Search the data for "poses" and copy every matching line.

### Data below
########
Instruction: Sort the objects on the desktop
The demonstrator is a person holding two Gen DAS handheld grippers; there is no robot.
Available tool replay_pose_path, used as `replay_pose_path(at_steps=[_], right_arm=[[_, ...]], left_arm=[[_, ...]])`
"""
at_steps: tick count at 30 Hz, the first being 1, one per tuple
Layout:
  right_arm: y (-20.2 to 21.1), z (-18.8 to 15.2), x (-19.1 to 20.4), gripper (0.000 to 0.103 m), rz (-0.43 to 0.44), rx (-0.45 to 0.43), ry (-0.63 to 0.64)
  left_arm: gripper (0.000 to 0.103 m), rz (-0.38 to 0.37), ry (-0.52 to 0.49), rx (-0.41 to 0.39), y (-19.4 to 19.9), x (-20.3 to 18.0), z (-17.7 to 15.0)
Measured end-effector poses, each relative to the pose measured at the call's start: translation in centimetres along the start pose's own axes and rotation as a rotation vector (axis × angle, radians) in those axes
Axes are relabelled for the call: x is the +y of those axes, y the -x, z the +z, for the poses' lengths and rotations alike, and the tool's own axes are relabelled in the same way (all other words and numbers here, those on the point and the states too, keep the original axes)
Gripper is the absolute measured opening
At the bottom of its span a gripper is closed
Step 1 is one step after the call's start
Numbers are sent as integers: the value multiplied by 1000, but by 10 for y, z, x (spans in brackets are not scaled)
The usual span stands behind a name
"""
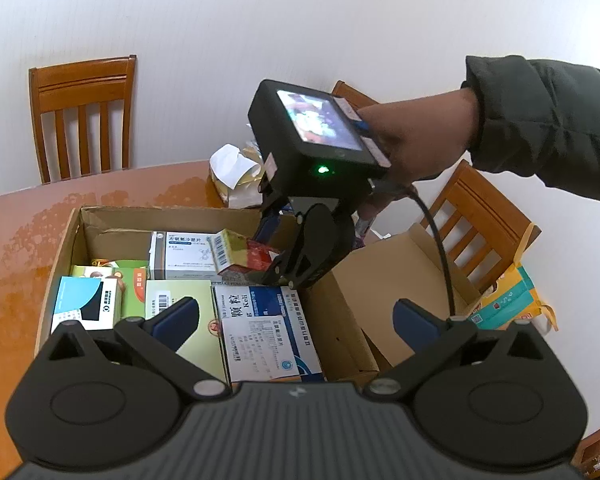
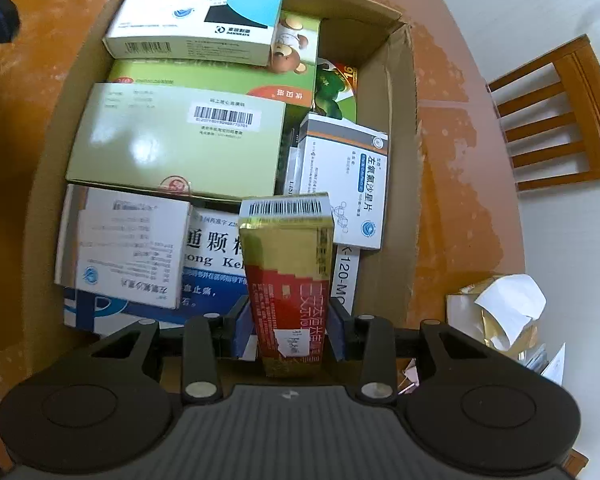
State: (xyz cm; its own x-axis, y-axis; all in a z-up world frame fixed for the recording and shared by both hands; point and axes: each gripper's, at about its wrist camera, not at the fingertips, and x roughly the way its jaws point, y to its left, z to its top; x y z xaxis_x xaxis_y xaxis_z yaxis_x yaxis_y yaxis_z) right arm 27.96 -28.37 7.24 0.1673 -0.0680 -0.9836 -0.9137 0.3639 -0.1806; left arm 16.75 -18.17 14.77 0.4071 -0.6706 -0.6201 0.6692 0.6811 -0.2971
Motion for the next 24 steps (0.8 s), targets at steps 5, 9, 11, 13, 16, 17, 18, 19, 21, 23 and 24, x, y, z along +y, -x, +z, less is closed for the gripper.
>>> replay_pose_path(at_steps=[5,9,11,13,16,17,18,19,21,23,24], right_arm=[[-7,5,-1,44,2,16,3],[-18,13,-1,71,17,78,5],[-24,13,4,72,9,91,46],[-25,12,6,59,2,94,58],[-17,8,2,45,-13,66,56],[-14,6,2,44,-2,53,64],[-11,5,4,44,-2,49,88],[-8,4,7,44,-5,47,115],[-4,1,17,44,-34,47,203],[0,0,23,44,-43,51,236],[1,0,24,44,-40,58,240]], left_arm=[[103,3,3,0,1,2,0],[103,5,10,0,1,3,0],[103,4,10,-3,2,3,-1],[103,5,13,-5,3,3,-2],[103,5,23,-4,3,4,-3],[103,5,25,-3,4,4,-3],[103,5,26,-4,4,4,-3],[103,5,25,-5,4,4,-3],[103,5,25,-5,5,3,-3],[103,6,25,-5,5,3,-3],[103,6,26,-5,6,3,-3]])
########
### Problem solution
Measured end-effector poses, each relative to the pose measured at the call's start: translation in centimetres along the start pose's own axes and rotation as a rotation vector (axis × angle, radians) in those axes
Axes are relabelled for the call: x is the +y of those axes, y the -x, z the +z, for the poses' lengths and rotations alike, and the tool's own axes are relabelled in the same way (all other words and numbers here, those on the point and the states too, keep the original axes)

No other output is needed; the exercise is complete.